= Problem statement =
Look below for the line containing "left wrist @"; from there through the line containing "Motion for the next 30", both lines included, please set down each line exactly and nothing else.

= Stored data =
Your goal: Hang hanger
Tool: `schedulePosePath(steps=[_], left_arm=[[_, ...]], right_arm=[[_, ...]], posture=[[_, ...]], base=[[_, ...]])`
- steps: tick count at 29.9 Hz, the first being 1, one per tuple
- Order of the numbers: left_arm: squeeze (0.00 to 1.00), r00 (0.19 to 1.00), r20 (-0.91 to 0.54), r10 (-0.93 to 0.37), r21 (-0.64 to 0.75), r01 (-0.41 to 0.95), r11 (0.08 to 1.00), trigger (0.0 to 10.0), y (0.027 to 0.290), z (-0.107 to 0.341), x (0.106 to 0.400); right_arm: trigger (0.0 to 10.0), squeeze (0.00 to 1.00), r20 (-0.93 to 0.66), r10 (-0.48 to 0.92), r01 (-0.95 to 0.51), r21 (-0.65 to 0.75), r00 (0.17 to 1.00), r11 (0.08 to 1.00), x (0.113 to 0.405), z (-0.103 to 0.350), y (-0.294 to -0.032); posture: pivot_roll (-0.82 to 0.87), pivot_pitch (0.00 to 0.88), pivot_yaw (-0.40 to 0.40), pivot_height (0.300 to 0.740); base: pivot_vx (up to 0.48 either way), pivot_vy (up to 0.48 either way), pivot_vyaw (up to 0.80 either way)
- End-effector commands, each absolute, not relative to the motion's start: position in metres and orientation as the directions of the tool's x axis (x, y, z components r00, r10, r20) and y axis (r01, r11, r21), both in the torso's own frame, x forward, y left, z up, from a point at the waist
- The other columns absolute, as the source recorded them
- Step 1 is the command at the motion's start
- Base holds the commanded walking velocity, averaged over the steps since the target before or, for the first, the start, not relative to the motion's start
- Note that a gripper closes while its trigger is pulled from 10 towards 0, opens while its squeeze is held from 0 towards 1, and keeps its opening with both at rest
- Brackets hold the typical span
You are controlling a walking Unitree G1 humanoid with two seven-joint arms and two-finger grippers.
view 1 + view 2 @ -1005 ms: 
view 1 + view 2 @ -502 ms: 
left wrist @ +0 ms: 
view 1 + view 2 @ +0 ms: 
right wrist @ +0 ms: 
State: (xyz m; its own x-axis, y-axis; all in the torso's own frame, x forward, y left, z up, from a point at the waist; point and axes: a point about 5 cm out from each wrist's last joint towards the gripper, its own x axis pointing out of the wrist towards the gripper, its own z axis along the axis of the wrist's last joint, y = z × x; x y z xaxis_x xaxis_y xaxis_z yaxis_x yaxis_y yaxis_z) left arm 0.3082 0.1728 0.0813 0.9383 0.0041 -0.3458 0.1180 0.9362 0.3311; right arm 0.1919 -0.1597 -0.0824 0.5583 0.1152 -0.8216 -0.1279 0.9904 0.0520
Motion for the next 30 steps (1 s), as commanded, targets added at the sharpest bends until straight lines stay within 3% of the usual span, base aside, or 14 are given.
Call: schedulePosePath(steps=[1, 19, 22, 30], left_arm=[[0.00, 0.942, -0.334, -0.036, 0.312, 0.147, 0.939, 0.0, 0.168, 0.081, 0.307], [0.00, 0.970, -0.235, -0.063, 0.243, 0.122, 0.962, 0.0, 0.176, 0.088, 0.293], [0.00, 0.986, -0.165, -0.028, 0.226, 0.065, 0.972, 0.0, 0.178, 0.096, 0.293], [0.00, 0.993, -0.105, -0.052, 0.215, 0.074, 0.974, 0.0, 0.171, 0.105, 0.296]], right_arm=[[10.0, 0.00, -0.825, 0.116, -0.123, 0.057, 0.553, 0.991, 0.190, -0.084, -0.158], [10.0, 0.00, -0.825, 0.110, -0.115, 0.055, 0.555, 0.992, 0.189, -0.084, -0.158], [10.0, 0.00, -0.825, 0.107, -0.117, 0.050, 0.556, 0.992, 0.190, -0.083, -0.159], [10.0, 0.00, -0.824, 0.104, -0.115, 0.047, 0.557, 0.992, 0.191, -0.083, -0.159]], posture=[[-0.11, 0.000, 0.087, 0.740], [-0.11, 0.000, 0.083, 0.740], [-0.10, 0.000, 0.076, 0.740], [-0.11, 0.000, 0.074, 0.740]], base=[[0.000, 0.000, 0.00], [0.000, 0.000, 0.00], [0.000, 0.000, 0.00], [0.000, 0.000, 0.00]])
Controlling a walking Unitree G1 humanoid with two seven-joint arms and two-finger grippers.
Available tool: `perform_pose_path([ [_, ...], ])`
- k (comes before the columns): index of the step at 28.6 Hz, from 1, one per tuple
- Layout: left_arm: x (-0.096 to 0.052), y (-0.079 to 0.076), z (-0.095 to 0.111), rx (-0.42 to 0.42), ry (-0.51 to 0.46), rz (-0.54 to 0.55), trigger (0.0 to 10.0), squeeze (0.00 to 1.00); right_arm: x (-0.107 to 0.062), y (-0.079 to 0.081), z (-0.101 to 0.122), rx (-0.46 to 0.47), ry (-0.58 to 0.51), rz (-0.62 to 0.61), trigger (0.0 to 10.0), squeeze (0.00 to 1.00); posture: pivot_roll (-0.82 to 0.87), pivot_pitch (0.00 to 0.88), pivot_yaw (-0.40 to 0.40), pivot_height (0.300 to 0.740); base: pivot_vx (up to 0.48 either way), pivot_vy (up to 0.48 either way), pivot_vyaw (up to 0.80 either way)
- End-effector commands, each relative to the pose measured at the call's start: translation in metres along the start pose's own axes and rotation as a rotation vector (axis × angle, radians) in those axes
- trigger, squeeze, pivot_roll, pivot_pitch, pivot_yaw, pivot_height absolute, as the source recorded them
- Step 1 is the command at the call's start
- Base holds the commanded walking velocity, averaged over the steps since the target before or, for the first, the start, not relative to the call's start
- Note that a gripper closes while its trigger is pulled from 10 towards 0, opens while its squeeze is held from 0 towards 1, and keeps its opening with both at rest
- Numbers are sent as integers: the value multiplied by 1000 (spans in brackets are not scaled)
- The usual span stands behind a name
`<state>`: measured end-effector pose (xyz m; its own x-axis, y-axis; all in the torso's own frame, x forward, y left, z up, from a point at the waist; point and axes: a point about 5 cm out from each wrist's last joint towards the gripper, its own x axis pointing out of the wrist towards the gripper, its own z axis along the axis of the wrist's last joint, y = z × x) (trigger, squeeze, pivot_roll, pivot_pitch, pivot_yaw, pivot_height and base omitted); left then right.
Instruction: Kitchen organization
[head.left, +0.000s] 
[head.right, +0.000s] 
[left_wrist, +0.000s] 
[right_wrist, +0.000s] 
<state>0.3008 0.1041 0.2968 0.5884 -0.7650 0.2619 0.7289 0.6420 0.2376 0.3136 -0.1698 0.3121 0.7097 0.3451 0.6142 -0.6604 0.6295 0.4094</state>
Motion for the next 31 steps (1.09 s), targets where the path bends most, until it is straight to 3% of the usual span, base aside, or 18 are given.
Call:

= Result =
left wrist @ +0 ms: 
view 1 + view 2 @ +0 ms: 
right wrist @ +0 ms: 
State: (xyz m; its own x-axis, y-axis; all in the torso's own frame, x forward, y left, z up, from a point at the waist; point and axes: a point about 5 cm out from each wrist's last joint towards the gripper, its own x axis pointing out of the wrist towards the gripper, its own z axis along the axis of the wrist's last joint, y = z × x; x y z xaxis_x xaxis_y xaxis_z yaxis_x yaxis_y yaxis_z) left arm 0.3082 0.1728 0.0813 0.9383 0.0041 -0.3458 0.1180 0.9362 0.3311; right arm 0.1919 -0.1597 -0.0824 0.5583 0.1152 -0.8216 -0.1279 0.9904 0.0520
Motion for the next 30 steps (1 s), as commanded, targets added at the sharpest bends until straight lines stay within 3% of the usual span, base aside, or 14 are given.

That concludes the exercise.